▸ **Your task**
When you reach the line containing "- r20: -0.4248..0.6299" in the entries below, start writing out each line exactly, and stop after the line containing "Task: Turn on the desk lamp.".

▸ **Extracted data entries**
━━━━━━━━━━

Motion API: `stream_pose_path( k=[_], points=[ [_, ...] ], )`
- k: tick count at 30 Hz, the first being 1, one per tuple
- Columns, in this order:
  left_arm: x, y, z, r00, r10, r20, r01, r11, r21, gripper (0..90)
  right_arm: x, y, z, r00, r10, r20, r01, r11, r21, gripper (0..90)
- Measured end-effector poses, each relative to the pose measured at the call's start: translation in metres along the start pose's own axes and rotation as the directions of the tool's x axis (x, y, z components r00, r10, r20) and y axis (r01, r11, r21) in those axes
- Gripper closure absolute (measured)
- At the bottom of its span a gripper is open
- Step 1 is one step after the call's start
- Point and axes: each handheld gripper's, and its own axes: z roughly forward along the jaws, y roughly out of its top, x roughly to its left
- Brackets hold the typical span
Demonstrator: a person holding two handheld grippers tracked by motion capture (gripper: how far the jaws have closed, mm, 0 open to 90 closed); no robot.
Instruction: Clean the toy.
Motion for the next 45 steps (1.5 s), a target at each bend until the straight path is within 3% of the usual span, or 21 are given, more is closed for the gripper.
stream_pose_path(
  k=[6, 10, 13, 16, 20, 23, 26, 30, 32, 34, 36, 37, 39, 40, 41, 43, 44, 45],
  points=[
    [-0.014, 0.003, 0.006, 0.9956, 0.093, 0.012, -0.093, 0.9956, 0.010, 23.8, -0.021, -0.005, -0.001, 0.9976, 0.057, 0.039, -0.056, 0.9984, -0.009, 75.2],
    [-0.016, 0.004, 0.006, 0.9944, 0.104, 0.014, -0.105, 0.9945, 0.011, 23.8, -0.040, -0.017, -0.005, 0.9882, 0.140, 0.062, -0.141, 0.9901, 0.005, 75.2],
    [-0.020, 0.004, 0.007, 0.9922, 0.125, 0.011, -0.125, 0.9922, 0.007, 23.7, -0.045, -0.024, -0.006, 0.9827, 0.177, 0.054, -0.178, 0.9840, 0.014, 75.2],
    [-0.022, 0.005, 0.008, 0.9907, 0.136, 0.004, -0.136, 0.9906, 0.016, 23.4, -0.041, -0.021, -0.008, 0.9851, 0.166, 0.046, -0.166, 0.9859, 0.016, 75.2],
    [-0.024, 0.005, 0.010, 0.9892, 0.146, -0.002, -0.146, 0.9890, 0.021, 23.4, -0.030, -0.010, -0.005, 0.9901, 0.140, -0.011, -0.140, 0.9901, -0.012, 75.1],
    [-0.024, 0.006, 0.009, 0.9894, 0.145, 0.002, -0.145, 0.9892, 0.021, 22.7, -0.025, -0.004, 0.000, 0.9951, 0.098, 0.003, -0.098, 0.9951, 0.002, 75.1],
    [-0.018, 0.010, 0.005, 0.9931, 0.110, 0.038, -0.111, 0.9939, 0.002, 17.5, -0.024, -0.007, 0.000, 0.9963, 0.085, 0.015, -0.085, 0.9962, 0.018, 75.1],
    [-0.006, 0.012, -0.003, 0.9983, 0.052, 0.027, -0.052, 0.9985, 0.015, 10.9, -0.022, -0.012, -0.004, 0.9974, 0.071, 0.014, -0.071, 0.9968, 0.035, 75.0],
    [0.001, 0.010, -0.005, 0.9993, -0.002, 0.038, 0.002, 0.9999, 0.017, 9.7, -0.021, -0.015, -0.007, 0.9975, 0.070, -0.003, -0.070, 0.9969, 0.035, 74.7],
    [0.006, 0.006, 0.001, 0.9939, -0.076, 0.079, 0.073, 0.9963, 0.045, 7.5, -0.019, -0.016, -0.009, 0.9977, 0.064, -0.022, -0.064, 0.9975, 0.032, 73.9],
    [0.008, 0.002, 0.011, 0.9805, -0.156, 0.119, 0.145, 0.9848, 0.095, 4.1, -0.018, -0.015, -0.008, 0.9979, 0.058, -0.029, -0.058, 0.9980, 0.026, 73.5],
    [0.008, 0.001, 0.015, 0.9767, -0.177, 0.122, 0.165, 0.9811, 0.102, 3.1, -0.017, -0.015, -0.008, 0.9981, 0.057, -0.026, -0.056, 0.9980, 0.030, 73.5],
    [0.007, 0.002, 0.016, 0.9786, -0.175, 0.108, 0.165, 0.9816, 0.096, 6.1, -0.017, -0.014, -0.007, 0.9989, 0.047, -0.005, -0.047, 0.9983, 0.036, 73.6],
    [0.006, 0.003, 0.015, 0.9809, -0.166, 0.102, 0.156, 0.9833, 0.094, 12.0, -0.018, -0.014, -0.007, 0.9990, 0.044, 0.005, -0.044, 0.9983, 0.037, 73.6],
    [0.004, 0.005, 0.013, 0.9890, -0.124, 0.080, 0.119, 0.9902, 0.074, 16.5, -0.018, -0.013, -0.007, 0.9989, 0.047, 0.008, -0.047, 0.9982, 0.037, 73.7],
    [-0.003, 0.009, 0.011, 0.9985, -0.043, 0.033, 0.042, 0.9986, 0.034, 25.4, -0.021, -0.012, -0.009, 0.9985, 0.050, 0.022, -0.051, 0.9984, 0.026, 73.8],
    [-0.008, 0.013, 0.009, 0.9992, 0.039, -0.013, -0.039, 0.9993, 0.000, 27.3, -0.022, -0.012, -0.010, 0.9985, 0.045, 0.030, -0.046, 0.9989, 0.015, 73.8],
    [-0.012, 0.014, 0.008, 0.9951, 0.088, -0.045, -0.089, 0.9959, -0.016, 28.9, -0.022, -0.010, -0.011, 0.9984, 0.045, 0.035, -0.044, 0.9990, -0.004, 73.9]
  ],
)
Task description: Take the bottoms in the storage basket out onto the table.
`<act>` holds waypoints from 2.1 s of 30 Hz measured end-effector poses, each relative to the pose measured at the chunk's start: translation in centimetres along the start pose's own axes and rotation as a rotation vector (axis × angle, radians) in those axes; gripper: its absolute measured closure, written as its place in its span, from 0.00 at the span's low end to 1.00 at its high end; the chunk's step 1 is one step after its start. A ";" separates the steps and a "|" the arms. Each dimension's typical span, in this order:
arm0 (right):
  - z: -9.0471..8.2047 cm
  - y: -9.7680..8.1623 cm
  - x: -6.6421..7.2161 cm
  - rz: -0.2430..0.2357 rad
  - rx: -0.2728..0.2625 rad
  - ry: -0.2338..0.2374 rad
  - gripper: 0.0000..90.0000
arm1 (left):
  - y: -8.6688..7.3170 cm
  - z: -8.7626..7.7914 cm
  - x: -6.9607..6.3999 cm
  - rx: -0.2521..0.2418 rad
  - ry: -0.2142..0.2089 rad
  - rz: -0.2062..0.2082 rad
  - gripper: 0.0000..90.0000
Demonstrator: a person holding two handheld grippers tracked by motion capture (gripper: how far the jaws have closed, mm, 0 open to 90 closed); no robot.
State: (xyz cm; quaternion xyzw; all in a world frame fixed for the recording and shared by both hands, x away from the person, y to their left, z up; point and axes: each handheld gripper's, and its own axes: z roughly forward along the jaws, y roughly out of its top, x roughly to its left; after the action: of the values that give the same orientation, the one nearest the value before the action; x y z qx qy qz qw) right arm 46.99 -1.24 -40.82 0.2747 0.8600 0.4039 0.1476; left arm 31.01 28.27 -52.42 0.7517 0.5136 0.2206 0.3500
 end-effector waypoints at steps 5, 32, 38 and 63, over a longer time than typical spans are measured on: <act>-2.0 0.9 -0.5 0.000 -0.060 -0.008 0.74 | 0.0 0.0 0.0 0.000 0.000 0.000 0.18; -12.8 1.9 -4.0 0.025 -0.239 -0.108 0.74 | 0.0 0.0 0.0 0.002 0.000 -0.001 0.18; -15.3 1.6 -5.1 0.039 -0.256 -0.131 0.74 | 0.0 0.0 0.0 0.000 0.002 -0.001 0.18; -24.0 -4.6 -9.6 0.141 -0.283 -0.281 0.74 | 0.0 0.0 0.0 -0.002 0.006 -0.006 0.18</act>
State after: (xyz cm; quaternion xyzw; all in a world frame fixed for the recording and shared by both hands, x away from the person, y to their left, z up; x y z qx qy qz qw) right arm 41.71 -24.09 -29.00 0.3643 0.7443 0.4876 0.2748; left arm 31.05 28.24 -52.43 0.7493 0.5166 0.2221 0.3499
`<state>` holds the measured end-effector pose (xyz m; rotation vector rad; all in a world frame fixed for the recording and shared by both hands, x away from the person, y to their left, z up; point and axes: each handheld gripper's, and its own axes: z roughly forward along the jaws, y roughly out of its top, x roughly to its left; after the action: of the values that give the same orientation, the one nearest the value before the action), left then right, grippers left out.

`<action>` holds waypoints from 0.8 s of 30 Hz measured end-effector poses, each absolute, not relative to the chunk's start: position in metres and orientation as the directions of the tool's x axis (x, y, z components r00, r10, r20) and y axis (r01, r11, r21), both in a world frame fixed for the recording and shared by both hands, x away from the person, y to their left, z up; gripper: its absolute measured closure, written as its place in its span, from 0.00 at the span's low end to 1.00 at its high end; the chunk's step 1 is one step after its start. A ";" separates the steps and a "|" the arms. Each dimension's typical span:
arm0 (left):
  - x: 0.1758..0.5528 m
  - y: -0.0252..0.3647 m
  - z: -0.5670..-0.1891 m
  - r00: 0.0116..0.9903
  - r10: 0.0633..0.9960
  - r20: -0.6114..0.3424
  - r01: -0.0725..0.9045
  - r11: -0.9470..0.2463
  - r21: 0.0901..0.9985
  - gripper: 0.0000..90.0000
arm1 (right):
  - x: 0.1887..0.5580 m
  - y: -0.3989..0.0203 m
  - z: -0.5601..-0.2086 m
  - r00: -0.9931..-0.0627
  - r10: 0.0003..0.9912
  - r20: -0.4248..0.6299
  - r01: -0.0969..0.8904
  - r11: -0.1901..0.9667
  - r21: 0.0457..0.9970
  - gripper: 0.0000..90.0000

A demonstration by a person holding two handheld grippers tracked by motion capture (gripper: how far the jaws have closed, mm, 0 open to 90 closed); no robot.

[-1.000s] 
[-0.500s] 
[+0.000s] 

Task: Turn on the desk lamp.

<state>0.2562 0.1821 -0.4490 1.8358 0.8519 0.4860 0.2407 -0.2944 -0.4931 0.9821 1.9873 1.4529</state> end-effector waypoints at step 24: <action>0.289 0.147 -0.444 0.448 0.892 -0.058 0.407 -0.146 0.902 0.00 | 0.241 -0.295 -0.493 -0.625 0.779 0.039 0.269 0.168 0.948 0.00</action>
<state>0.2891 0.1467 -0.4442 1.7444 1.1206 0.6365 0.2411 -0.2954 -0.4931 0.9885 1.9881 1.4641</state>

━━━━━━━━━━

▸ **Response to this exercise**
  - r20: -0.4248..0.6299
  - r01: -0.0969..0.8904
  - r11: -0.1901..0.9667
  - r21: 0.0457..0.9970
  - gripper: 0.0000..90.0000

A demonstration by a person holding two handheld grippers tracked by motion capture (gripper: how far the jaws have closed, mm, 0 open to 90 closed); no robot.

[-1.000s] 
[-0.500s] 
[+0.000s] 

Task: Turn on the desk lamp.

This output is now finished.